The curriculum pathway selected for each student builds upon the particular strengths of Washburn Law, with the Centers and certificate programs of the school providing a framework for selection of courses. For example, masters level students who plan careers related to children and family services will be able to choose electives within a broad range of courses developed in support of the Children and Family Law Center. Similarly, the current oil and gas industry employs individuals who, although not needing a law degree, would benefit from a legal background focused on those issues, and the Oil and Gas Law Center provides a course and resource base for those students. The same is true for students interested in other center-related legal studies. Individuals who are interested in obtaining an M.S.L. should have flexible schedules to enable them to take advantage of the program opportunities offered by the Law School.
For more information regarding Washburn Law’s M.S.L. program, see washburnlaw.edu/academics/msl/howtoapply.html. Applications are considered on a rolling basis.

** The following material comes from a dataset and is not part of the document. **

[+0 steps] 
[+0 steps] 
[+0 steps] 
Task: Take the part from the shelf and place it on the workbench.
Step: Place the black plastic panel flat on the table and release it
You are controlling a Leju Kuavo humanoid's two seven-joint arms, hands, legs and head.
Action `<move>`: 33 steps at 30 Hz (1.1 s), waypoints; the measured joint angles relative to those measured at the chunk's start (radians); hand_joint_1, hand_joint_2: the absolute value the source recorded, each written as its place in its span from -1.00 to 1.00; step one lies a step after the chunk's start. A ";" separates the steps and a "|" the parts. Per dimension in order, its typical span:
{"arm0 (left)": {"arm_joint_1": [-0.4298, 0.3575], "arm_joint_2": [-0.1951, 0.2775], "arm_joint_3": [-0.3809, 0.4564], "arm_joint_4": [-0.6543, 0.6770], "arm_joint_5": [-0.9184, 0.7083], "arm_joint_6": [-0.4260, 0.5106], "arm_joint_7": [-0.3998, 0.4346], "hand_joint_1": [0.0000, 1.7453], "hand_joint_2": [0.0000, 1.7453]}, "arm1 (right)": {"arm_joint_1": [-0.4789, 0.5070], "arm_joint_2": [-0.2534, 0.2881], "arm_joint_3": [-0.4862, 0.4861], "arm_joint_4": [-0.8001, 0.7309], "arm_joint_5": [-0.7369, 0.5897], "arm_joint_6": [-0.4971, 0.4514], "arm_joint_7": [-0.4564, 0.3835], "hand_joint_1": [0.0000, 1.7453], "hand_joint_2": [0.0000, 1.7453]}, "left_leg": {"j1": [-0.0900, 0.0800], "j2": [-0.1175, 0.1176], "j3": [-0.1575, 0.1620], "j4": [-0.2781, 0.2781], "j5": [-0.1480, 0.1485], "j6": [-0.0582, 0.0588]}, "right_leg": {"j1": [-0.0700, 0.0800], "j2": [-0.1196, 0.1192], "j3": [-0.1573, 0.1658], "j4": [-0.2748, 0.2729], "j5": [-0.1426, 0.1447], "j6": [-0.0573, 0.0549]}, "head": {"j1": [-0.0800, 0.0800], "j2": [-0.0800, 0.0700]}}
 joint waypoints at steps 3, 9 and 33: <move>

Students may begin their M.S.L. studies in fall or spring.
Students in Washburn’s Master of Studies in Law program must:
- Have completed a four-year college course of study and hold a baccalaureate degree from an accredited college or university.
- Satisfactorily complete a minimum of 30 credit hours of approved work within the individualized professional pathway determined on the basis of the student’s professional background and career goals.
- Complete all such credit hours within 4 calendar years beginning with the first semester after enrollment. Program requirements are subject to change.